As Facebook evolved it created easier methods to forge new connections between people without any prior physical relation (and the Feed, I think, is perhaps the biggest instigator of this). We’re therefore all connected to two (or more) distinct networks inside of the same system: one for the virtual solidification of relationships we’ve forged physically (and multiple networks may exist therein), and one for the new, completely virtual relationships.

I’ve personally noticed a small amount of dissonance in my online communications due to this fact alone. I carry myself (as do all) with a demeanor particular to those I’m communicating with — and this is quite different between my social college life and my professional life. Yet, social networks, blogs, and every other online community are together blurring the lines between these two “roles” I take; my professional life is invariably linked to my online presence, which is simultaneously built purely out of my “social” communications and media.
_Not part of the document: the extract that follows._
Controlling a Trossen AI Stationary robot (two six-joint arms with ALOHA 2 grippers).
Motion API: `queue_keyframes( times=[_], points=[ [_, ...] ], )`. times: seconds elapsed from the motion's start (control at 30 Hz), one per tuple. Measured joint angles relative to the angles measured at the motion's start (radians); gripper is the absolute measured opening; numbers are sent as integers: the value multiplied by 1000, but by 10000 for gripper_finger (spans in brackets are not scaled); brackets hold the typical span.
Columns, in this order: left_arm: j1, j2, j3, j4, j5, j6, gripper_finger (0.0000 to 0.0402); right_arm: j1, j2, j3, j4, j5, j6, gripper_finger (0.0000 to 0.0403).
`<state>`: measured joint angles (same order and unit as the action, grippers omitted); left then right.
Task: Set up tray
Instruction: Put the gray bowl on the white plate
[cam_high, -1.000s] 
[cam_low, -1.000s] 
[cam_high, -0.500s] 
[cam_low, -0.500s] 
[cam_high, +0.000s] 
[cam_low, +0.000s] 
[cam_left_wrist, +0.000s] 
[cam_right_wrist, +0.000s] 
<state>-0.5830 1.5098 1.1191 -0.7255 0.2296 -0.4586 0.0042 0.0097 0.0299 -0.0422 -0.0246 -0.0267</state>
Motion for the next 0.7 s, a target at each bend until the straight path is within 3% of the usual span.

Microcelebrities that have not existed in a physical sense are being created all the time because of this, defying traditional social roles. Do I know microcelebrities in a physical sense? Absolutely; I could name a number of friends around school that almost anyone I talk to knows of to some extent or another. This then creates a similar presence in the online world, which maintains some degree of their ‘celebrity’ status. Additionally, I could name a number of online folks that are very well known across a certain slice of the blogosphere, or segment of a social network. In a similar fashion, this likely creates a similar presence in a number of physical networks — though I’m sure the degree to which this is true varies quite a bit, depending on the members that constitute the virtual fanbase.

The social status from one is blurring into another, in many cases unintentionally. Is this a logical manifestation of our innate human sociology? Or are there completely revolutionary social influences at work here?